─── Recorded information

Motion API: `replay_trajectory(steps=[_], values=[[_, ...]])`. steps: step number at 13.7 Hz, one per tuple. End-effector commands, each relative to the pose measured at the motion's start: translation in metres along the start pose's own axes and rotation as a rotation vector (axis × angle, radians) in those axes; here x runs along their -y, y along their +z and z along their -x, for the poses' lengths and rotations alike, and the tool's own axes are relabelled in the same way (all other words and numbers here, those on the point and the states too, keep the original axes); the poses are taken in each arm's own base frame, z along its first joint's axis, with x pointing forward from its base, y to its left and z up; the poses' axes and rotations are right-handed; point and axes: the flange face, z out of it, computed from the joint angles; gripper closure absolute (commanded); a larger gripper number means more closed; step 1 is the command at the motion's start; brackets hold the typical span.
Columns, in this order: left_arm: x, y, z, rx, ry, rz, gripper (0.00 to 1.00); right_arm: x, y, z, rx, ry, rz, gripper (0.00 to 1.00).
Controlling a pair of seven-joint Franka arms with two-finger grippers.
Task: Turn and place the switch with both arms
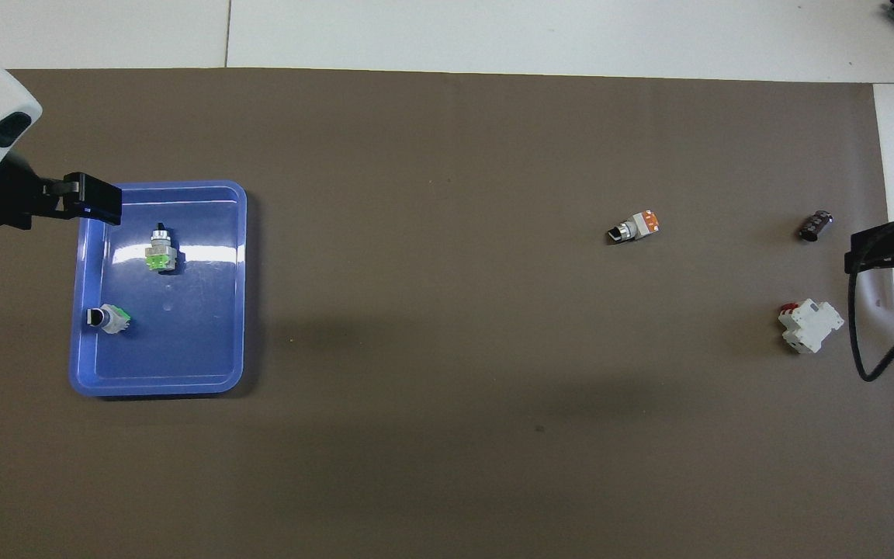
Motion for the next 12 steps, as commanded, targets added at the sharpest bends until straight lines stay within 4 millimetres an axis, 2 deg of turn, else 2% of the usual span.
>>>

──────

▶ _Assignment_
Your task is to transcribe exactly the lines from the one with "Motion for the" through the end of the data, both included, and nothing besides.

▶ _Exercise result_
Motion for the next 12 steps, as commanded, targets added at the sharpest bends until straight lines stay within 4 millimetres an axis, 2 deg of turn, else 2% of the usual span.
>>>

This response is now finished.